Additionally, the plaintiffs have not alleged plausibly the element of reasonable reliance. To state a claim for fraud, a plaintiff not only must allege that he relied on a false representation, but he also must show that his reliance was reasonable. Zaremba Equip., Inc. v. Harco Nat’l Ins. Co., 280 Mich.App. 16, 39, 761 N.W.2d 151, 165 (2008) (observing that Michigan courts have “frequently reiterated that, to sustain a fraud claim, the party claiming fraud must reasonably rely on the material misrepresentation”); see also Foreman v. Foreman, 266 Mich.App. 132, 141-42, 701 N.W.2d 167, 175 (2005) (holding that the plaintiff had to “show that any reliance on defendant’s representations was reasonable”); Nieves v. Bell Indus., Inc., 204 Mich.App. 459, 464, 517 N.W.2d 235, 238 (1994) (“A misrepresentation claim requires reasonable reliance on a false representation.”) (citing State-William Partnership v. Gale, 169 Mich.App. 170, 425 N.W.2d 756 (1988)). The determination of whether the plaintiffs’ alleged reliance was reasonable can be made “at the pleading stage and without discovery.” MacDonald v. Thomas M. Cooley Law Sch., 724 F.3d 654, 664 (6th Cir. 2013) (citing Novak v. Nationwide Mut. Ins. Co., 235 Mich.App. 675, 599 N.W.2d 546, 553-54 (1999)). Reliance on a false statement generally is deemed unreasonable when the fraud victim has information on his own that establishes the falsity of the representation. Montgomery Ward & Co. v. Williams, 330 Mich. 275, 284, 47 N.W.2d 607, 611 (1951) (holding that fraud cannot be “perpetrated upon one who has full knowledge to the contrary of a representation”); see also Webb v. First of Michigan Corp., 195 Mich.App. 470, 474, 491 N.W.2d 851, 853 (1992) (“[T]here can be no fraud where the means of knowledge regarding the truthfulness of the representation are available to the plaintiff and the degree of their utilization has not been prohibited by the defendant.”) (citing Schuler v. American Motors Sales Corp., 39 Mich.App. 276, 279-280, 197 N.W.2d 493 (1972)).

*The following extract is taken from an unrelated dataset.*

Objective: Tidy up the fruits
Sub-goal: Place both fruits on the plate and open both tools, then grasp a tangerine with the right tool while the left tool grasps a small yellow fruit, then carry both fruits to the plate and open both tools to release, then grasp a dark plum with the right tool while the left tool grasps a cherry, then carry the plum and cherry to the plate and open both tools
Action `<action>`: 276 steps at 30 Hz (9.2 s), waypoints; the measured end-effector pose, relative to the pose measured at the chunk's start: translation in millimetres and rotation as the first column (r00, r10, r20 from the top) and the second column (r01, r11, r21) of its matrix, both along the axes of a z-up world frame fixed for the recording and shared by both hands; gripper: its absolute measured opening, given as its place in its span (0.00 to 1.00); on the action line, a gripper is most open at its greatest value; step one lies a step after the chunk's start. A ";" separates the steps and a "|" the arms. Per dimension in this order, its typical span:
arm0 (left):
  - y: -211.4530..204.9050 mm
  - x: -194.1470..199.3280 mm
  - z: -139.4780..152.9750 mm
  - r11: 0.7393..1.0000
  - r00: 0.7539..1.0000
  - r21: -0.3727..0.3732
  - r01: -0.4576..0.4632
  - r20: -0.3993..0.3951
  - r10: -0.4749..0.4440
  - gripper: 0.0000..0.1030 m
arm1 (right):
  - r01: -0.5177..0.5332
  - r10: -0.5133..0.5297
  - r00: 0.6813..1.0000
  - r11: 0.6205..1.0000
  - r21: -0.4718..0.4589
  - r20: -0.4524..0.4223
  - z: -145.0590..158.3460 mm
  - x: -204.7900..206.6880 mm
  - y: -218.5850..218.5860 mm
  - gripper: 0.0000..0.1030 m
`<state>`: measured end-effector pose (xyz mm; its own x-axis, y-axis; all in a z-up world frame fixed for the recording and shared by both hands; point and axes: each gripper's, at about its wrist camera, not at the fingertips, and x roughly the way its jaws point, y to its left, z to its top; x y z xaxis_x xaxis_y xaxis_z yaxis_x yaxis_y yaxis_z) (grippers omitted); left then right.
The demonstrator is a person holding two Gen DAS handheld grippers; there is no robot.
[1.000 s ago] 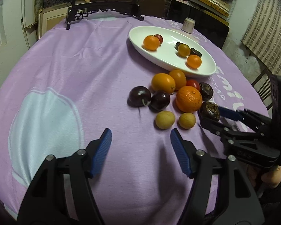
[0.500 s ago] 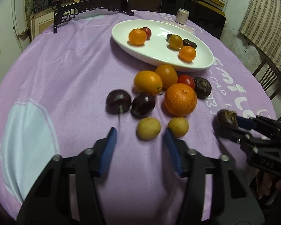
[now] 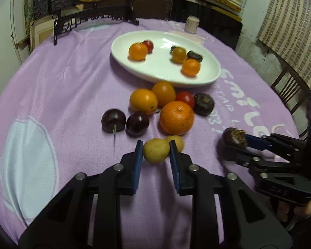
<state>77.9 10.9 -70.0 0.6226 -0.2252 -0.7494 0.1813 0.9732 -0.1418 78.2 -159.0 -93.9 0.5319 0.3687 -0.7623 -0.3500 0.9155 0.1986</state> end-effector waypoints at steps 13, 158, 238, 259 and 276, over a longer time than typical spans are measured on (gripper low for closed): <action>-3.3 21.6 28.6 1.000 0.999 0.006 0.026 0.045 -0.026 0.25 | 0.001 0.001 0.999 0.999 -0.037 0.053 23.0 18.5 4.5 0.41; -8.4 199.3 43.3 0.995 0.995 -0.001 -0.101 0.018 0.101 0.55 | 0.164 -0.159 0.981 0.986 -0.032 0.113 42.4 193.4 -13.2 0.58; -13.8 83.1 55.6 0.997 0.997 0.067 -0.034 0.078 0.028 0.28 | -0.005 0.004 0.998 1.000 0.008 0.059 45.6 58.5 0.5 0.40; -6.2 192.5 51.4 0.994 0.995 0.032 -0.100 0.017 0.099 0.50 | 0.035 -0.033 0.998 0.999 -0.040 0.061 51.4 163.5 32.2 0.54; 35.7 42.1 51.7 0.992 0.988 -0.027 -0.124 0.086 0.126 0.52 | 0.019 -0.019 0.994 1.000 0.004 0.110 69.6 36.6 -0.8 0.55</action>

The plaintiffs cannot establish the element of reasonable reliance because the mortgage clearly states that foreclosure could result if they did not make their monthly payments. Therefore, the Court must dismiss the plaintiffs’ claim for fraudulent misrepresentation.

Finally, the statute of frauds bars the plaintiffs’ claim that defendant Caliber orally promised a loan modification. Michigan Compiled Laws § 566.132(2) states:

An action shall not be brought against a financial institution to enforce any of the following promises or commitments of the financial institution unless the promise or commitment is in writing and signed with an authorized signature by the financial institution:
(b) A promise or commitment to renew, extend, modify, or permit a delay in repayment or performance of a loan, extension of credit, or other financial accommodation.

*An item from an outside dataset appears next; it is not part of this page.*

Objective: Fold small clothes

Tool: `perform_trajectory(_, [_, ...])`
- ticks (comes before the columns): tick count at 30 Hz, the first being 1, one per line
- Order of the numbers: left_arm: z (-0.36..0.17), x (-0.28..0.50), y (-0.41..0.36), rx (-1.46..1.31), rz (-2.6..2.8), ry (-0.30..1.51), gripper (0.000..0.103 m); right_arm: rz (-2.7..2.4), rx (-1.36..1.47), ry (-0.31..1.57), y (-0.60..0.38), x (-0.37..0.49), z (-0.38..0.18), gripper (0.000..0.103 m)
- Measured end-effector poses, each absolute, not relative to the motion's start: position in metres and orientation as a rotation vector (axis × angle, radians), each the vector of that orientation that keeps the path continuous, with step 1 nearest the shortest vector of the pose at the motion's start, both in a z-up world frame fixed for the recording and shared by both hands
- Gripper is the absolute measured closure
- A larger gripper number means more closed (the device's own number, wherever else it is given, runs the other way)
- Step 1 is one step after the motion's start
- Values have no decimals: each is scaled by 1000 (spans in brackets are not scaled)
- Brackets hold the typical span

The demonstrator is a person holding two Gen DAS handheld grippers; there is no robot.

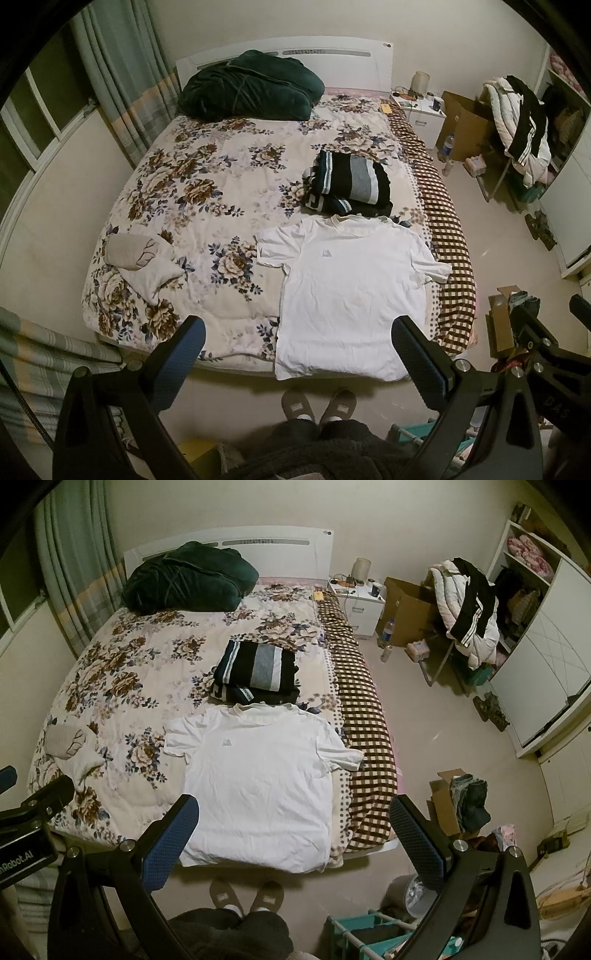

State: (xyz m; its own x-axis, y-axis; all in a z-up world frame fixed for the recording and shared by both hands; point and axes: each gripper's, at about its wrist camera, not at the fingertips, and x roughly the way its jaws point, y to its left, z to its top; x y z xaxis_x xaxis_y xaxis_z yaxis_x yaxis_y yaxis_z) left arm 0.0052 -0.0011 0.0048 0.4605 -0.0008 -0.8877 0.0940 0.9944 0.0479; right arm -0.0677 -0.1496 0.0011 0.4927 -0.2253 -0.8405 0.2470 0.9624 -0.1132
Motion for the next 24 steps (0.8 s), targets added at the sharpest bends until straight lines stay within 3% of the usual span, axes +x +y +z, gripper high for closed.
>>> perform_trajectory(24, [23, 20, 6, 86, -55, 1085, 0, -281, 21, 1005, -125, -52, 26, 0])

Mich. Comp. Laws § 566.132(2).

The Michigan Court of Appeals has held that section 566.132(2) is “unambiguous” and “plainly states that a party is precluded from bringing a claim-no matter its label-against a financial institution to enforce the terms of an oral promise to waive a loan provision.” Crown Technology Park v. D&N Bank FSB, 242 Mich.App. 538, 550, 619 N.W.2d 66, 72 (2000); see also Saad v. Aurora Loan Servs., L.L.C., No. 304813, 2012 WL 3590063, at *2 (Mich. Ct. App. Aug. 21, 2012) (holding that Mich. Comp. Laws § 566.132(2) does not permit plaintiff to bring an action against defendant, a financial institution, to enforce an oral promise to modify a loan).

The Court will dismiss the plaintiffs’ claim that the defendants orally promised to modify the plaintiffs’ loan because the claim is barred by Michigan Compiled Laws section 566.132(2).

III.

The plaintiffs have not stated claims in their complaint for which relief can be granted. Therefore, the Court will dismiss the complaint with prejudice.

Accordingly, it is ORDERED that the defendants’ motion to dismiss [dkt. #5] is GRANTED.

It is further ORDERED that the complaint is DISMISSED WITH PREJUDICE.